A new generation had grown up in Poland, men not nobles nor serfs, but a race of patriots familiar with the stirring literature of their century. They had seen their land broken into fragments and then ground fine by a proud and infatuated nobility. They had seen their pusillanimous kings one after another yielding to the insolent demands for their territory. Polish territory extended eastward into the Ukraine; now that must be cut off and dropped into the lap of Russia. Another arm extended north, separating Eastern Prussia from Western. That too must be cut off and fall to Prussia.

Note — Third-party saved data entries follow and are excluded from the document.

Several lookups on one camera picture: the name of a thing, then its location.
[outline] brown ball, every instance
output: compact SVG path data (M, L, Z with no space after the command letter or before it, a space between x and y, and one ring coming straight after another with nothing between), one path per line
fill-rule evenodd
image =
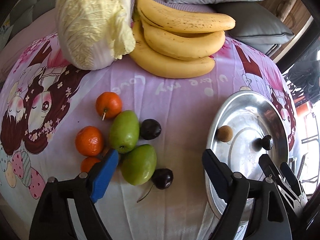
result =
M218 129L217 137L222 142L228 142L233 137L232 128L228 125L224 125Z

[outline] green fruit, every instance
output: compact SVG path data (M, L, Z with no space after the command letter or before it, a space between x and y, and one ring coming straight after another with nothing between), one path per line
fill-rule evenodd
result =
M124 179L132 185L147 182L155 172L157 155L150 144L138 146L125 157L121 165Z
M139 139L139 120L134 111L126 110L117 115L110 128L109 143L118 153L133 150Z

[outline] quilted headboard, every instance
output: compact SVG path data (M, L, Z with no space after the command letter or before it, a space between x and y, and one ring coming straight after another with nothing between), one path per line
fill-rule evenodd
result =
M56 0L20 0L10 12L10 25L13 25L9 39L29 26L38 17L55 7Z

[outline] bunch of bananas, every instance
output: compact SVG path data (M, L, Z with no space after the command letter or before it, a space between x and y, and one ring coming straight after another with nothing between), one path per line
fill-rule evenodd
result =
M235 20L225 14L185 12L153 0L137 0L133 14L136 47L132 59L165 78L193 78L209 73L209 56L224 44Z

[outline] metal tray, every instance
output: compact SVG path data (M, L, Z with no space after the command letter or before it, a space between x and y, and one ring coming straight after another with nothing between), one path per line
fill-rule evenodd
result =
M219 141L216 136L217 129L223 125L233 130L233 138L228 143ZM253 141L268 134L273 138L273 148L257 151ZM209 131L207 149L211 149L232 171L255 180L265 177L258 164L262 154L268 153L278 168L289 158L288 140L278 111L264 96L248 90L231 95L221 106ZM220 219L227 204L218 197L206 172L205 183L210 207ZM248 223L252 203L253 199L247 200L240 225Z

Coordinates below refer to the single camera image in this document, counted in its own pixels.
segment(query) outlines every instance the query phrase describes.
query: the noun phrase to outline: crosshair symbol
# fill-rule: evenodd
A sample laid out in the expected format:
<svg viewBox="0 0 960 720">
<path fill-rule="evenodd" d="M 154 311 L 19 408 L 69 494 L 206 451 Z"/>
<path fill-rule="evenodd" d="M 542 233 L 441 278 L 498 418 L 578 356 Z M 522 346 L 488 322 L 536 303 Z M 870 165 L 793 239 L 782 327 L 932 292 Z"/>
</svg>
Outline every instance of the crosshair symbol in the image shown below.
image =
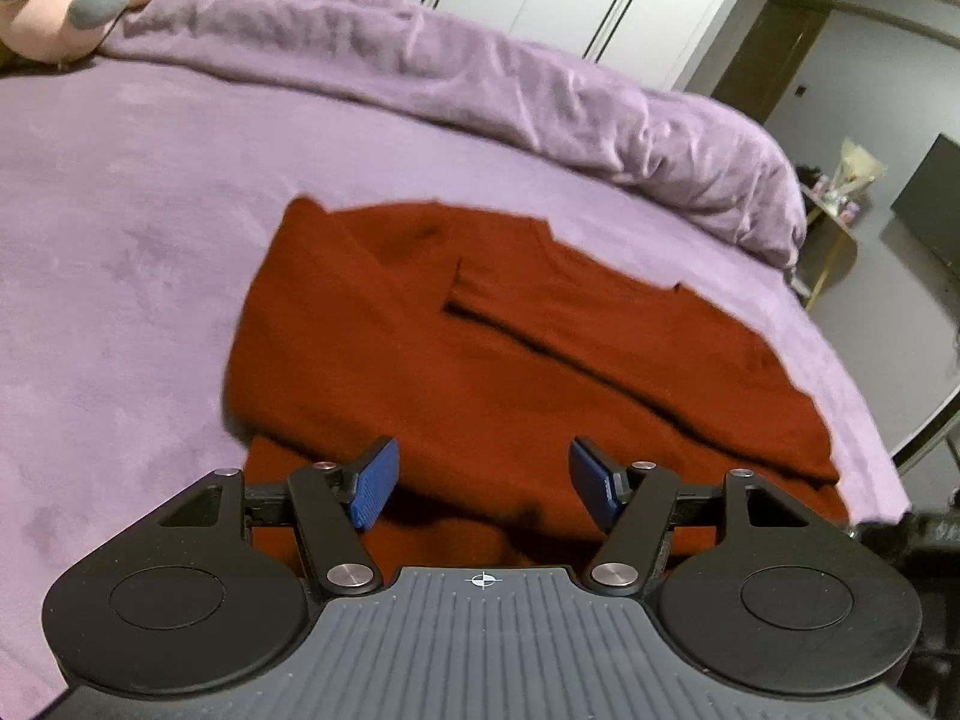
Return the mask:
<svg viewBox="0 0 960 720">
<path fill-rule="evenodd" d="M 487 589 L 487 587 L 489 587 L 495 581 L 503 581 L 503 580 L 497 579 L 496 577 L 492 577 L 490 574 L 484 572 L 482 574 L 477 574 L 475 577 L 470 577 L 467 581 L 469 581 L 471 584 L 474 584 L 474 586 L 481 587 L 482 589 Z"/>
</svg>

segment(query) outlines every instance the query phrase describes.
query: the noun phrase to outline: television
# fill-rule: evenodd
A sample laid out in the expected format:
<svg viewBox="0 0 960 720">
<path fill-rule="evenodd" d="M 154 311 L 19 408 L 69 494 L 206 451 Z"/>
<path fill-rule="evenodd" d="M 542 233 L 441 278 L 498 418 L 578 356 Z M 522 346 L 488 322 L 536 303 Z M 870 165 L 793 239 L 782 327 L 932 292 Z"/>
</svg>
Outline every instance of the television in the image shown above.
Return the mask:
<svg viewBox="0 0 960 720">
<path fill-rule="evenodd" d="M 960 143 L 940 135 L 893 211 L 913 236 L 960 278 Z"/>
</svg>

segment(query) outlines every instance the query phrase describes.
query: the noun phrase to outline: gray ribbed plate
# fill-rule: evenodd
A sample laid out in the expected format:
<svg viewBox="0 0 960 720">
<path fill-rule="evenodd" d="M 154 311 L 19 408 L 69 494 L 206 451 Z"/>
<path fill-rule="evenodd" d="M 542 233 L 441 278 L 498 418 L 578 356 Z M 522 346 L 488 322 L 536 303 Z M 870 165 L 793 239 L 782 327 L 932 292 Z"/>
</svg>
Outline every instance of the gray ribbed plate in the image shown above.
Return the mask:
<svg viewBox="0 0 960 720">
<path fill-rule="evenodd" d="M 789 668 L 784 654 L 784 668 Z M 879 685 L 784 701 L 680 659 L 634 601 L 560 568 L 405 568 L 388 590 L 333 601 L 289 658 L 237 688 L 174 701 L 78 689 L 55 720 L 920 720 Z"/>
</svg>

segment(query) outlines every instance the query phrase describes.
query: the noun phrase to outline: purple blanket
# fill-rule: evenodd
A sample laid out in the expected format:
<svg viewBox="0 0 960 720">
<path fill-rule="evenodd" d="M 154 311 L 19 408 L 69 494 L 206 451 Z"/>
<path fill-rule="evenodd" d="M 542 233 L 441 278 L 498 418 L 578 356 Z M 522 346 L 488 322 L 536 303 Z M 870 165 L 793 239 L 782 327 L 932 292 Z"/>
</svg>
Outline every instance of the purple blanket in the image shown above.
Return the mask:
<svg viewBox="0 0 960 720">
<path fill-rule="evenodd" d="M 497 138 L 636 189 L 780 268 L 805 235 L 789 161 L 740 114 L 402 0 L 153 0 L 102 51 Z"/>
</svg>

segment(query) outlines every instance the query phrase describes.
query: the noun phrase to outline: silver bolt
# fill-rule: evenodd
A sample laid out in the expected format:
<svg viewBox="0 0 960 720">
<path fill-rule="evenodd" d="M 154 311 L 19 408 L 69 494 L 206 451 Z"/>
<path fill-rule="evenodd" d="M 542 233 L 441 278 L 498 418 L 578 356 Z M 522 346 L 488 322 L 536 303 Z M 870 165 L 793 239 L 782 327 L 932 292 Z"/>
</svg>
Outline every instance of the silver bolt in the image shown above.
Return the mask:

Then after shearing these extremities, the Poland which was left must not only accept the spoliation, but co-operate with her despoilers in adopting under their direction a constitution suited to its new humiliation. Her King was making her the laughing-stock of Europe—but before long the name Poland was to become another name for tragedy. Kosciusko had fought in the War of the American Revolution. When he returned, with the badge of the Order of the Cincinnati upon his breast and filled with dreams of the regeneration of his own land by the magic of this new political freedom, he was the chosen leader of the patriots.